Support your local independent bookstore: buy it there!
Content: There is some racist language (the n-word is edited) and it’s in the sociology section of the bookstore.

The basic premise of this book is this: why do white voters vote for politicians that enact policies that, in the end, detrimentally effect white people (as well as people of color)? He specifically looks at three areas: gun laws (by studying Missouri), opposition to the ACA and Medicare expansion (in Tennessee), and in cutting funding to education (here in Kansas). He talked with ordinary people on all sides of the aisle to see how policies were effecting them personally, and their health specifically.

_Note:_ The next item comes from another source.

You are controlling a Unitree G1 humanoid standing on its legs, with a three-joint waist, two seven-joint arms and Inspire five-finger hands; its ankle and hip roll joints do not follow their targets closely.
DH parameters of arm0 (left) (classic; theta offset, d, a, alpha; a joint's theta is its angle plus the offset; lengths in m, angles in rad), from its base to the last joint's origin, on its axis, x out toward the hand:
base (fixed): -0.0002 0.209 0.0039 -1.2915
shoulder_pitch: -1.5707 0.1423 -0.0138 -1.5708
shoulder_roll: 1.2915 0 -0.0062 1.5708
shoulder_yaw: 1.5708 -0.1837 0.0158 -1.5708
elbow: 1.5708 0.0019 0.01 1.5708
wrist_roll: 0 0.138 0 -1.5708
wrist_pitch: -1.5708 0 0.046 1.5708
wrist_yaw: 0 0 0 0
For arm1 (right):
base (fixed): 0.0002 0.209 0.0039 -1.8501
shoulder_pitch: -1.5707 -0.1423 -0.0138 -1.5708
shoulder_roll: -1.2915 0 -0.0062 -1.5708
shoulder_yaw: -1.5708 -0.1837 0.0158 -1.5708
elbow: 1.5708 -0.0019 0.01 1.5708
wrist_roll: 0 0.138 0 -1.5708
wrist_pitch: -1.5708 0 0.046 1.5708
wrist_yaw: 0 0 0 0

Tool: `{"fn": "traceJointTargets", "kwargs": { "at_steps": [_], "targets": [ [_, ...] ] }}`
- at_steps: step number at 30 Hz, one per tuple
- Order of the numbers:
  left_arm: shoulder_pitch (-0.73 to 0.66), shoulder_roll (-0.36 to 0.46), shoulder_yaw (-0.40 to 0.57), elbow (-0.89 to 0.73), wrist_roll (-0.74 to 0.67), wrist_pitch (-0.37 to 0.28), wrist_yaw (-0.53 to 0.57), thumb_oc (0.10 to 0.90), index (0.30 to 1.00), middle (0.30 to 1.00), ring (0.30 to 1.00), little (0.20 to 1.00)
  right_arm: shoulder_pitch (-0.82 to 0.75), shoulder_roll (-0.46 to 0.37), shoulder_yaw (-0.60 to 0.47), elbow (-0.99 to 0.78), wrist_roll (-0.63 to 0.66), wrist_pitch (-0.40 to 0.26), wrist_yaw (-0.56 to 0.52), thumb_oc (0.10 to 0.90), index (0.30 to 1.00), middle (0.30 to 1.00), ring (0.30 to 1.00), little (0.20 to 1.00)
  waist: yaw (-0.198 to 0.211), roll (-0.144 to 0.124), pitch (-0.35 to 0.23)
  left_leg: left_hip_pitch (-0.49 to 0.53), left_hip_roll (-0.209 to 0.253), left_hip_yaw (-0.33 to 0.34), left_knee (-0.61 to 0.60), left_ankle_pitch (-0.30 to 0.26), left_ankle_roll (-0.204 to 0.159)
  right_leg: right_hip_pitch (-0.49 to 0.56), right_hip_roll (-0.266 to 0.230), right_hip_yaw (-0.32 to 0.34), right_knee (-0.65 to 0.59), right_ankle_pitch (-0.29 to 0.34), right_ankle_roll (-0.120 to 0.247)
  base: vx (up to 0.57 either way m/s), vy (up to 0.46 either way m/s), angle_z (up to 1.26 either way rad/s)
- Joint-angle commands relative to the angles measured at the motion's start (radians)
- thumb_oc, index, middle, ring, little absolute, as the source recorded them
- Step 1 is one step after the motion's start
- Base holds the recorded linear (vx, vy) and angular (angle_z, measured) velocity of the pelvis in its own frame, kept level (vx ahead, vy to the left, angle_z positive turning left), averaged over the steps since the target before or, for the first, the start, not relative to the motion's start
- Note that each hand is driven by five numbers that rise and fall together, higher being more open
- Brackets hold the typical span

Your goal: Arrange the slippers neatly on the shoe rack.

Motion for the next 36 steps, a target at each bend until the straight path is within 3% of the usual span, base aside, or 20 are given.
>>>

It was a fascinating book, looking at data (suicides by gun for white males are much higher in states with lax gun laws, so in that instance, these laws are literally killing people) as much as it exists (there’s not much data on health-related gun issues because of the ban on gun research passed by Congress, and it’s difficult to extrapolate health costs based on education). I’m not sure there was anything I didn’t already know (like the overall heath of people in states that expanded Medicare through the ACA is better than the ones who didn’t). What I found interesting was the reasoning people gave. They need to feel protected, against the “bad guys” so they buy guns. When someone dies, it’s because they didn’t see the signs, and not because they had access to a gun. It doesn’t make sense to me, but it does to them. Metzl wants white people to realize the cost of maintaining this hierarchy, one where people refuse to use the ACA because of the “Mexicans and welfare queens” who are abusing it. Or, in Kansas’s experience, defund education because “some” districts are “mishandling” their money. (As an aside: he quantified what I’ve been feeling for a while: the Brownback years of defunding education has given my youngest daughter a much worse education here than the one my oldest daughter got. I couldn’t quite pinpoint why I felt that, but the data speaks: Kansas education, in fact, is much worse now than it was when we moved here.)

It’s not a light read, but it is an accessible one (I admit when he got into the data, I did some skimming). And I’m glad I took the time to read it.